The need for better SDG 7 data and support for vulnerable countries and communities was discussed, and links with the G20 Summit and the Tokyo International Conference on Africa’s Development were highlighted, as was the need to find incentives for politicians to focus on clean cooking.

24 May 2019: The High-Level Dialogue on the Implementation of the UN Decade of Sustainable Energy for All assessed progress five years in, with speakers highlighting the need to prioritize clean cooking, address vulnerable populations, and redouble efforts.

In 2012, the UN General Assembly (UNGA) adopted resolution 67/215, by which it declared the UN Decade of Sustainable Energy for All 2014-2024, underscoring the importance of energy issues for sustainable development. The mid-term review took place from 23-24 May 2019, and provided an opportunity for energy policymakers and other relevant stakeholders to discuss the implementation of the Decade, assess progress and identify challenges and solutions. Participants also addressed the linkages between SDG 7 (affordable and clean energy), the other SDGs, and the Paris Agreement on climate change, in advance of the UN Secretary-General’s Climate Action Summit, to be held in New York, US, on 23 September 2019.

Minoru Takada, Sustainable Energy Team Leader, UN Department of Economic and Social Affairs (DESA), opened the High-Level Dialogue, and observed that the celebration of the Decade’s mid-point comes at a timely moment as the UN Secretary-General is organizing the Climate Action Summit, and Heads of State will review all of the SDGs during the High-level Political Forum for Sustainable Development (HLPF) under UNGA auspices during back-to-back events in September.

During a roundtable session, Sheila Oparaocha, Co-facilitator, SDG 7 Technical Advisory Group (SDG 7-TAG), and Executive Director, ENERGIA, observed that progress on SDG 7 has been “largely uneven” and advocated for:

  • making clean cooking a political priority;
  • scaling up investments in decentralized energy solutions;
  • encouraging women to participate in the energy sector;
  • mobilizing funds for female entrepreneurship; and
  • ensuring gender mainstreaming in policy and budgeting through disaggregated data.

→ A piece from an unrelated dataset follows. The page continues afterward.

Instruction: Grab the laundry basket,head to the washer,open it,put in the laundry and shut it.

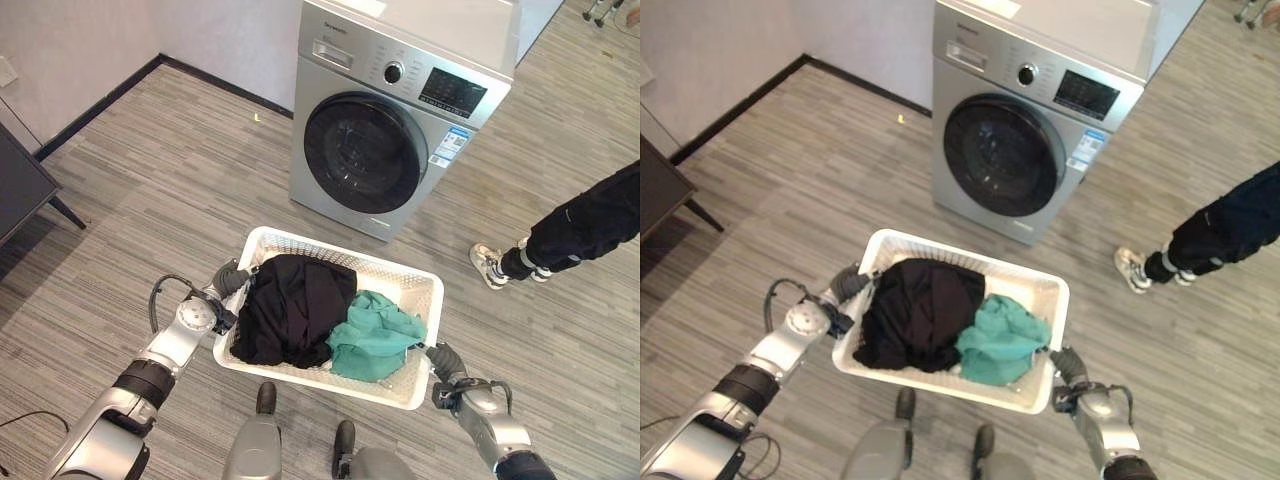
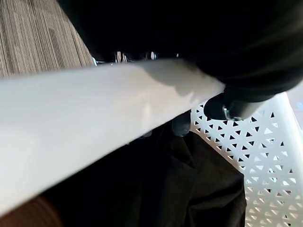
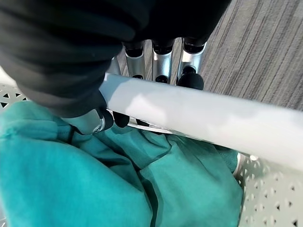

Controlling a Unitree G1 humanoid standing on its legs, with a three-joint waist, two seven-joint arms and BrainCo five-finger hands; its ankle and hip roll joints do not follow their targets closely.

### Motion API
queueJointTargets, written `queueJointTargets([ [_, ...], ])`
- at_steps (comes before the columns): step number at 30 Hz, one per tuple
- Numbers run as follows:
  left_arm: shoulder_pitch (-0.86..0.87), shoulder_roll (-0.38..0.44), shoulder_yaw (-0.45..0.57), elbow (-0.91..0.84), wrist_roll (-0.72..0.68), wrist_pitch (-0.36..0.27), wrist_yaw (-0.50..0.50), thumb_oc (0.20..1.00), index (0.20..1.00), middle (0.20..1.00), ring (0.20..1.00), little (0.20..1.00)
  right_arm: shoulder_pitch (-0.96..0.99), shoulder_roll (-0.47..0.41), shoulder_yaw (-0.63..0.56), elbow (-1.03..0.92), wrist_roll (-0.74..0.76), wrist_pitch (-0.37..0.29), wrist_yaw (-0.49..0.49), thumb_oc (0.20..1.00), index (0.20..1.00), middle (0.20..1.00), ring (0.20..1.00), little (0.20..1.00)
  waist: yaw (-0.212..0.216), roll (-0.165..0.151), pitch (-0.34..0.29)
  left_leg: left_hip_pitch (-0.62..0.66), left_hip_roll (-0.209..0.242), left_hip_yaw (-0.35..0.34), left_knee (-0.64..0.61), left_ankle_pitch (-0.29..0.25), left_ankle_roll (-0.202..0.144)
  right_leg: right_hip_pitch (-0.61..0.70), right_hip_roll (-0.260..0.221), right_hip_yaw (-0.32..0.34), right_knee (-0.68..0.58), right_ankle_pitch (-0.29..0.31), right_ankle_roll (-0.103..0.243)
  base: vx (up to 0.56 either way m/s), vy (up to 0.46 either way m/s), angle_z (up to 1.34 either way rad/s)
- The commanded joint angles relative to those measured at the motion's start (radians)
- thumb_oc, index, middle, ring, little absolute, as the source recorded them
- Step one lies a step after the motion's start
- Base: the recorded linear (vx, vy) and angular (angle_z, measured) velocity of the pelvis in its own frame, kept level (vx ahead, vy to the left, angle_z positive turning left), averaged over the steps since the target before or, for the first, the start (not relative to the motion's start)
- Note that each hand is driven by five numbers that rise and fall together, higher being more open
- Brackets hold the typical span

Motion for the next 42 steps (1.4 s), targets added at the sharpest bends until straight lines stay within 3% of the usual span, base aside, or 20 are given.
queueJointTargets([
  [1,-0.029,0.034,0.097,0.018,-0.024,-0.061,0.038,0.2,0.2,0.2,0.2,0.2,0.041,-0.09,-0.097,-0.037,0.03,-0.058,0.026,0.2,0.2,0.2,0.2,0.2,0.003,0.037,-0.098,0.036,0.06,-0.031,-0.008,-0.068,-0.024,-0.101,-0.049,-0.039,0.079,-0.057,0.071,0.03,0.049,-0.04],
  [8,-0.005,0.028,0.112,0.001,-0.019,-0.061,0.038,0.2,0.2,0.2,0.2,0.2,0.056,-0.09,-0.109,-0.031,0.007,-0.057,0.026,0.2,0.2,0.2,0.2,0.2,-0.004,0.044,-0.11,0.063,0.056,-0.029,-0.033,-0.071,-0.02,-0.096,-0.054,-0.05,0.08,-0.059,0.077,0.02,0.02,-0.01],
  [9,0.225,-0.175,0.207,-0.113,0.124,-0.074,0.095,0.2,0.2,0.2,0.2,0.2,-0.053,-0.07,0.044,0.149,-0.151,-0.059,-0.023,0.2,0.2,0.2,0.2,0.2,-0.07,0.12,-0.068,-0.059,0.099,0.144,-0.012,-0.051,-0.051,-0.208,-0.001,-0.055,-0.013,-0.043,-0.002,0.04,0.02,0.0],
  [20,0.254,-0.176,0.224,-0.122,0.119,-0.072,0.084,0.2,0.2,0.2,0.2,0.2,-0.006,-0.094,-0.015,0.057,-0.16,-0.068,-0.046,0.2,0.2,0.2,0.2,0.2,-0.077,0.123,-0.065,-0.046,0.107,0.118,-0.002,-0.045,-0.061,-0.178,0.022,-0.048,-0.002,-0.073,-0.018,0.02,-0.036,0.03],
  [23,0.255,-0.174,0.249,-0.138,0.123,-0.079,0.082,0.2,0.2,0.2,0.2,0.2,0.026,-0.137,-0.066,-0.06,-0.172,-0.081,-0.059,0.2,0.2,0.2,0.2,0.2,-0.083,0.106,-0.039,-0.114,0.142,0.098,0.161,-0.079,-0.085,-0.158,0.039,-0.047,0.013,-0.112,-0.039,0.02,-0.137,0.27],
  [24,0.26,-0.167,0.27,-0.157,0.13,-0.084,0.095,0.2,0.2,0.2,0.2,0.2,0.023,-0.16,-0.091,-0.112,-0.18,-0.086,-0.067,0.2,0.2,0.2,0.2,0.2,-0.072,0.1,-0.021,-0.18,0.149,0.058,0.305,-0.075,-0.095,-0.141,0.051,-0.042,0.019,-0.125,-0.056,0.05,-0.099,0.28],
  [27,0.261,-0.16,0.286,-0.174,0.137,-0.087,0.111,0.2,0.2,0.2,0.2,0.2,0.02,-0.172,-0.107,-0.152,-0.182,-0.09,-0.074,0.2,0.2,0.2,0.2,0.2,-0.069,0.096,-0.015,-0.223,0.14,0.023,0.368,-0.07,-0.094,-0.133,0.055,-0.051,0.021,-0.136,-0.061,0.06,-0.023,0.18],
  [29,0.257,-0.15,0.311,-0.202,0.149,-0.094,0.13,0.2,0.2,0.2,0.2,0.2,0.019,-0.19,-0.138,-0.194,-0.192,-0.094,-0.088,0.2,0.2,0.2,0.2,0.2,-0.064,0.088,-0.016,-0.25,0.153,0.025,0.31,-0.084,-0.092,-0.115,0.049,-0.061,0.021,-0.158,-0.05,0.2,0.074,0.25],
  [30,0.257,-0.142,0.325,-0.222,0.162,-0.096,0.139,0.2,0.2,0.2,0.2,0.2,0.013,-0.197,-0.15,-0.203,-0.195,-0.097,-0.095,0.2,0.2,0.2,0.2,0.2,-0.061,0.085,-0.019,-0.246,0.163,0.02,0.258,-0.069,-0.093,-0.111,0.047,-0.063,0.024,-0.163,-0.043,0.3,0.217,0.2],
  [31,0.247,-0.125,0.354,-0.252,0.185,-0.109,0.169,0.2,0.2,0.2,0.2,0.2,0.002,-0.207,-0.175,-0.218,-0.199,-0.107,-0.116,0.2,0.2,0.2,0.2,0.2,-0.045,0.087,-0.016,-0.283,0.195,0.004,0.133,-0.002,-0.104,-0.098,0.046,-0.067,0.032,-0.18,-0.029,0.35,0.248,0.25],
  [32,0.243,-0.115,0.372,-0.272,0.199,-0.112,0.182,0.2,0.2,0.2,0.2,0.2,0.002,-0.21,-0.189,-0.231,-0.199,-0.112,-0.124,0.2,0.2,0.2,0.2,0.2,-0.038,0.084,-0.013,-0.285,0.199,0.003,0.079,0.019,-0.108,-0.09,0.039,-0.066,0.042,-0.195,-0.025,0.37,0.266,0.29],
  [34,0.241,-0.111,0.389,-0.288,0.217,-0.118,0.195,0.2,0.2,0.2,0.2,0.2,0.009,-0.208,-0.207,-0.245,-0.208,-0.113,-0.132,0.2,0.2,0.2,0.2,0.2,-0.031,0.08,-0.015,-0.295,0.198,0.003,0.069,0.036,-0.112,-0.08,0.031,-0.066,0.054,-0.207,-0.022,0.27,0.194,0.18],
  [35,0.246,-0.091,0.424,-0.327,0.237,-0.133,0.204,0.2,0.2,0.2,0.2,0.2,0.028,-0.207,-0.242,-0.28,-0.219,-0.118,-0.131,0.2,0.2,0.2,0.2,0.2,-0.025,0.074,-0.03,-0.306,0.18,-0.01,0.118,0.021,-0.108,-0.045,-0.002,-0.049,0.093,-0.231,-0.004,0.36,0.274,-0.07],
  [37,0.255,-0.068,0.444,-0.365,0.256,-0.135,0.201,0.2,0.2,0.2,0.2,0.2,0.036,-0.195,-0.265,-0.293,-0.229,-0.12,-0.125,0.2,0.2,0.2,0.2,0.2,-0.024,0.069,-0.048,-0.307,0.139,-0.019,0.196,-0.03,-0.084,-0.036,-0.04,-0.023,0.163,-0.256,0.0,0.46,0.377,-0.28],
  [39,0.27,-0.046,0.466,-0.397,0.268,-0.134,0.193,0.2,0.2,0.2,0.2,0.2,0.032,-0.18,-0.278,-0.289,-0.244,-0.12,-0.119,0.2,0.2,0.2,0.2,0.2,-0.018,0.06,-0.071,-0.281,0.101,0.006,0.244,-0.094,-0.039,-0.055,-0.082,-0.009,0.276,-0.233,0.017,0.34,0.328,-0.37],
  [40,0.271,-0.046,0.467,-0.399,0.268,-0.133,0.192,0.2,0.2,0.2,0.2,0.2,0.032,-0.179,-0.278,-0.29,-0.245,-0.119,-0.119,0.2,0.2,0.2,0.2,0.2,-0.016,0.059,-0.072,-0.283,0.101,0.01,0.243,-0.089,-0.036,-0.062,-0.084,-0.006,0.28,-0.231,0.018,0.36,0.355,-0.15],
  [41,0.281,-0.014,0.483,-0.429,0.278,-0.126,0.185,0.2,0.2,0.2,0.2,0.2,0.027,-0.159,-0.29,-0.283,-0.254,-0.109,-0.116,0.2,0.2,0.2,0.2,0.2,-0.028,0.057,-0.082,-0.224,0.071,0.032,0.243,-0.136,0.0,-0.119,-0.126,0.003,0.432,-0.13,0.029,0.3,0.355,-0.16],
  [42,0.293,0.0,0.496,-0.444,0.28,-0.121,0.184,0.2,0.2,0.2,0.2,0.2,0.023,-0.151,-0.287,-0.289,-0.258,-0.105,-0.113,0.2,0.2,0.2,0.2,0.2,-0.031,0.06,-0.08,-0.198,0.065,0.049,0.234,-0.145,0.022,-0.154,-0.141,0.007,0.502,-0.085,0.032,0.41,0.435,-0.34],
])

The tyranny of averages masks both the great success stories, which do exist, and the gaps that remain.

Other roundtable speakers highlighted issues including:

  • the money needed for energy transition is available but is in the wrong places, and capital needs to be moved appropriately;
  • sustainable energy access for schools needs to be ensured;
  • women are “heavily underrepresented” in the energy sector, and the decentralized energy sector provides a huge opportunity to increase women’s participation;
  • 5% of humanitarian agencies’ budgets, amounting to USD 1.2 billion, is spent on diesel, but work is currently underway to enable the transition to sustainable energy;
  • the public needs to be educated on the health risks associated with unclean cooking so that they can put pressure on their governments to make the needed regulatory changes; and
  • people need to be educated about the energy transition and provided with alternatives to make the transition, and cultural aspects of energy transition should also be considered.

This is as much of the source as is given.